Well, you can do the same here, for each actor's loop. With a single loop
you're letting your hardware go to waste and limit your scalability.

> So then, I have to aggregate the loop running-times for every entity, or
> take a census of entities overrunning?

You can do both. Whatever makes sense for you.

> However, consistent game ticks are useful for various aspects of simulation
> and game AI.

Well it's a tradeoff. I think that given the current state of hardware, you
need to use all your cores.

> A laudable goal, but what if one is prioritizing "never lag" over
> efficiency?

I don't think the two are mutually exclusive. How will you achieve "never lag"
if your single thread can't perform all the computation in time?

> My game is to have some of the same "a-life simulation with a game attached"
> quality that Dwarf Fortress has.

Sounds like a perfect fit for the actor approach.

> To ensure that such calculation never interferes with player responsiveness,
> I was planning to put such background processing on an entirely different
> instance, then import the resulting evolved monster species into player
> instances. How would this be architected differently using actors?

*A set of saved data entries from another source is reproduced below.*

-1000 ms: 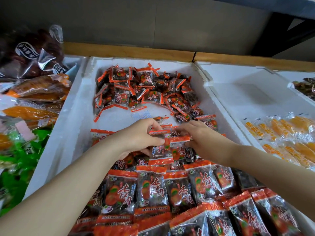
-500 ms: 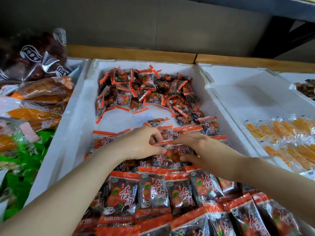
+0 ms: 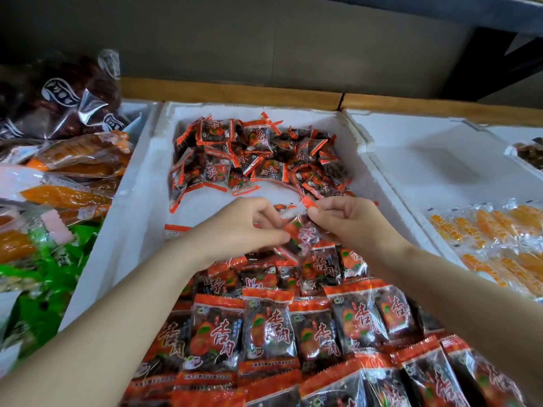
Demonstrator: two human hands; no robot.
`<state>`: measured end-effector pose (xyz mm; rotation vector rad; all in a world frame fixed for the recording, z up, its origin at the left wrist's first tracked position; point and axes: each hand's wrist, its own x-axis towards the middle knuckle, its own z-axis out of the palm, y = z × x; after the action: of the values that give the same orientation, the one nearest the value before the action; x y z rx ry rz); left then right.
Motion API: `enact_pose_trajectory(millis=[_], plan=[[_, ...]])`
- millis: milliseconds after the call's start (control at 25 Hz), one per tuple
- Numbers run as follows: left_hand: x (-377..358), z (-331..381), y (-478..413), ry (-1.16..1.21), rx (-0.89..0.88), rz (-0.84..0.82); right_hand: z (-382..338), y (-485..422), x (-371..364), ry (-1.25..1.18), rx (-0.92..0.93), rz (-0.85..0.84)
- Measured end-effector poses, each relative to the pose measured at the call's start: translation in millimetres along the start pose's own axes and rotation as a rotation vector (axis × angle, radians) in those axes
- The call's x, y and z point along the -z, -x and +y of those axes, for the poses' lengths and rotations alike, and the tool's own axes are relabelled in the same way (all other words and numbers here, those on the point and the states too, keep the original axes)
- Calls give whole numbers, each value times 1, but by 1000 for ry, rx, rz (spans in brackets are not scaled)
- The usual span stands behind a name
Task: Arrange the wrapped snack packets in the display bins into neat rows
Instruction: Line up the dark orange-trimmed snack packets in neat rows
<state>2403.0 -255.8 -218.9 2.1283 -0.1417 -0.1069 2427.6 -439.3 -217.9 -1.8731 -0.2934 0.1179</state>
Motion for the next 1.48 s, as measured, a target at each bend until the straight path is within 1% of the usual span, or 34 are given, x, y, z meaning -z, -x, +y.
enact_pose_trajectory(millis=[40,80,120,200,320,440,560,680,760,880,1000,1040,1120,1240,1320,1400,1480], plan=[[-1,-2,2,-186,-52,8,2,-5,2,136,59,22],[-2,-4,5,-322,-90,29,4,-8,2,272,112,26],[-3,-6,11,-407,-115,52,4,-11,1,381,145,11],[-5,-7,30,-520,-147,61,4,-14,-6,512,169,-56],[-8,-14,59,-592,-154,-21,6,-12,-25,654,203,-176],[-7,-17,73,-596,-117,-28,9,-11,-39,719,217,-296],[-8,-15,77,-616,-125,-24,13,-11,-41,736,196,-327],[-8,-15,76,-647,-138,-36,16,-7,-40,729,201,-305],[-5,-14,74,-672,-153,-33,16,-3,-36,783,280,-254],[0,-8,57,-696,-213,36,12,-7,-16,787,388,-88],[3,-5,11,-653,-252,111,18,-35,17,793,361,72],[2,-7,-8,-632,-243,109,23,-47,26,822,320,88],[-1,-13,-45,-584,-169,44,33,-72,39,890,220,82],[-6,-31,-85,-517,-55,-50,42,-106,43,912,151,56],[-6,-40,-99,-510,-55,-16,45,-123,40,986,144,50],[-3,-41,-104,-483,-57,26,46,-132,37,1133,146,52],[0,-38,-104,-466,-25,33,45,-136,35,1193,170,84]])
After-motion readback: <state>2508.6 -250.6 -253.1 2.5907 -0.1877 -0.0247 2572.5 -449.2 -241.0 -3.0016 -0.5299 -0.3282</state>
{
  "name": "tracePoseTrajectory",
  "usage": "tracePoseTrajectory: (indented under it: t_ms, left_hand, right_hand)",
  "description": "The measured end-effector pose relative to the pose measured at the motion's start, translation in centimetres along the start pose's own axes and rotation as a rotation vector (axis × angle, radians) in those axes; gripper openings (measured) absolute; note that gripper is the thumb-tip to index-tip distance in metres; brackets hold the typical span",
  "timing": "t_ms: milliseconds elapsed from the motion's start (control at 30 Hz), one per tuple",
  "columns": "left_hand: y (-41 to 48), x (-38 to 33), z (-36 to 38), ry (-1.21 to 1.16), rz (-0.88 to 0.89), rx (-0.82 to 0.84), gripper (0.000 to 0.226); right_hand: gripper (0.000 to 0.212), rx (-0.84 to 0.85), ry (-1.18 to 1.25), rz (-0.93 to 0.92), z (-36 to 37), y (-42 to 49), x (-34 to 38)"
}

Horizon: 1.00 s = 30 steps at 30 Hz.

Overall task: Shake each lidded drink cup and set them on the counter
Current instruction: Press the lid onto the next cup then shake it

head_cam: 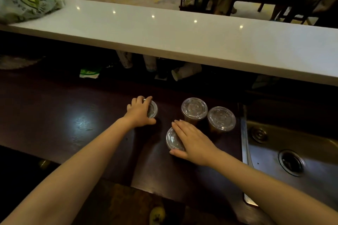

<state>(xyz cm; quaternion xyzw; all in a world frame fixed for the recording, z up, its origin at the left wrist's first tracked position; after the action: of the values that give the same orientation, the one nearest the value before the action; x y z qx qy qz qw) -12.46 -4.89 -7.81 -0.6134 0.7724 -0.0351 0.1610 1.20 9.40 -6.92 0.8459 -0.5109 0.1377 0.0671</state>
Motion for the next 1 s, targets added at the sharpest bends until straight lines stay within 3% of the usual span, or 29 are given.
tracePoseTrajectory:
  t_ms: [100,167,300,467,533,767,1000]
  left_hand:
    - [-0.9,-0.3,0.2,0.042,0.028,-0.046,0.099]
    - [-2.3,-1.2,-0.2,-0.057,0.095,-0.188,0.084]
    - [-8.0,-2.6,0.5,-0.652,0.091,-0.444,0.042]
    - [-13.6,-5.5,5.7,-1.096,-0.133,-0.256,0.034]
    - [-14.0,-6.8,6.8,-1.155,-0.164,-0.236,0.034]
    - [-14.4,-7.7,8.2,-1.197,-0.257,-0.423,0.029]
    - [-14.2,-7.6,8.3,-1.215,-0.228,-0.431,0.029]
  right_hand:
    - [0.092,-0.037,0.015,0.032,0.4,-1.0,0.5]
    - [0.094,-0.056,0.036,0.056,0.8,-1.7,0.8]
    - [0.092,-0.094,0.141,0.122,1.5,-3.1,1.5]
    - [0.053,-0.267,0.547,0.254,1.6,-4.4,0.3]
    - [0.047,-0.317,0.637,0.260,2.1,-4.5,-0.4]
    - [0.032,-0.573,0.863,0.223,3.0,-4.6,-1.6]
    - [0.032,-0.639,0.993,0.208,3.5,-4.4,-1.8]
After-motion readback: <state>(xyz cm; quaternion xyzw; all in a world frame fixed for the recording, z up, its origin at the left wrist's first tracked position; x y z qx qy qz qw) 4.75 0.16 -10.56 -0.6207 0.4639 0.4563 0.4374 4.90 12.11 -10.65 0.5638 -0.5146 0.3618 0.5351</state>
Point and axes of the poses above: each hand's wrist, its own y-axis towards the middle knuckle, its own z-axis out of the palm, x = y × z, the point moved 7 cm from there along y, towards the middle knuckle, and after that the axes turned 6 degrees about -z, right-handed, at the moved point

Well, you could always still use a single-threaded loop and offload
computation to actors. But a better way would be to split each entity to two
actors. One for sending feedback to the player, and one for slow computation.
If you want to ensure little interference, you can run the different kinds of
actors in different Quasar schedulers, each using a different thread-pool, and
control the number of threads in each of the pools. Quasar also supports
distributed actors, so you can place the slow, computation-heavy ones on
different machines, just as you have planned.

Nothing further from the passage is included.